The result has been an extremely volatile market regarding corporate cash flows, which has led the various Funds to investigate their own ICs and subsidiaries. The ultimate consequence was the review of investment criteria by financial players, opting for counter-cyclical businesses with extremely solid fundamentals (paradoxically, 2020 has become an extremely relevant reference year for understanding whether a target is based on a solid business model and whether it has concrete market penetration or not). Therefore, the Funds that invest in Italy today are always partially divided based on investment tickets, target maturity, reference industry, etc., although, at the same time, there are common requirements for finalizing an investment (for example, in the pre-pandemic years, Funds usually concentrated investments in one or few close industries, focusing on geographically close companies and with similar business models, while, today, there is a search for portfolio diversification and, in any case, for solid companies, as well as highly developed industry expertise to be able to understand the quality of a business).
Essentially, on the one hand, Funds have started to look for common characteristics in companies across different industries, diversifying the geographical risk, since there is no longer a limit of investment in a very small specific area, and the trend of specialization of Funds has continued compared to the post-financial crisis years, albeit in a different way (not as concentration in few industries, but rather relying on industry experts to better analyse the reference industry as well as the positioning of the company in the same). Compared to a market in which easy access to credit, together with complex financial architectures – based on the LBO archetype – has generally favoured investments in companies with a high level of risk/return, now the trend has returned to be that of a more detailed analysis of the underlying assets (research of solidity in the fundamentals) of the targets, as well as of stable markets in different economic situations (defensive and, generally, anti-cyclical markets).
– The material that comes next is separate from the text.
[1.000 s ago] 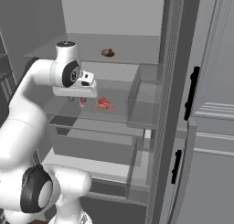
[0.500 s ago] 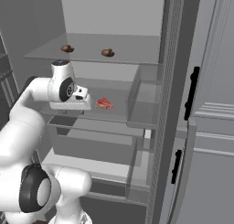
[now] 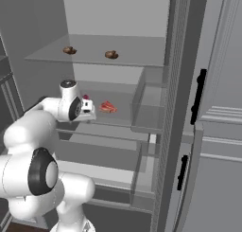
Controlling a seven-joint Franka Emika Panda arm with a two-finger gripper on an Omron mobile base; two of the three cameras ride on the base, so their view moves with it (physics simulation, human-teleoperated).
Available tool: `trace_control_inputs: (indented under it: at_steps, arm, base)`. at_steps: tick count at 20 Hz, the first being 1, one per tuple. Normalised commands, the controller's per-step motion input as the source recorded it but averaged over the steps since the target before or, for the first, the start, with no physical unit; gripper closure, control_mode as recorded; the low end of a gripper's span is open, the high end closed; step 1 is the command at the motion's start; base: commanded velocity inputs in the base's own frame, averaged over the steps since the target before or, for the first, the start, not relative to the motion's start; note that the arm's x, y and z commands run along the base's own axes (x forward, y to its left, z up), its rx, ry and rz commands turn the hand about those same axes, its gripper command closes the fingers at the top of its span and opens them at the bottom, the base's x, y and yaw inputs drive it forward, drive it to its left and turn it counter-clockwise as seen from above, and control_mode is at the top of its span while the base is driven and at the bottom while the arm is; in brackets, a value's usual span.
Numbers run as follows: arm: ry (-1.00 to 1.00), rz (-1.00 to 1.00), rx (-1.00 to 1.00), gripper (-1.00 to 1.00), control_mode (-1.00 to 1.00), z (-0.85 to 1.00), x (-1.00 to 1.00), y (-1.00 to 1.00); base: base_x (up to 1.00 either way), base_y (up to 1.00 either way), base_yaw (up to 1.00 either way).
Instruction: Place one mushroom and one steak in each tupperware on the nearby counter, to pack two identical lunches.
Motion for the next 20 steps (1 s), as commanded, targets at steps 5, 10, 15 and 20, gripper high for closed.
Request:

The change in ICs, in many cases, has led operators to implement a new organizational structure, dismantling the traditional closed-end Fund and moving to less rigid forms, with variable perimeter, and with the fundamental possibility of involving not only institutional investors ( typically: banks, insurance companies, pension funds and funds of funds) but also individual investors whose contribution can be not only a capital contribution but also a contribution of intangibles, such as: industry skills, operational, organizational and commercial networking, credibility, in order to be able to better evaluate the fundamentals of companies.
Finally, Investment Clubs, Continuation Funds, Search Funds, Permanent Capitals, etc. are also being introduced into the Italian market, not only amplifying the number of available operators, but also providing companies with a considerably wider range of solutions, which can better adapt to their strategic needs.
The analysis and data presented in the “Expert's opinion” and in the “Focus on” articles are the result of the research "Analysis of the evolution of the positioning strategies of Private Equity funds in Italy from 2013 to 2023" by Sante Maiolica and Lorenzo Bocchieri.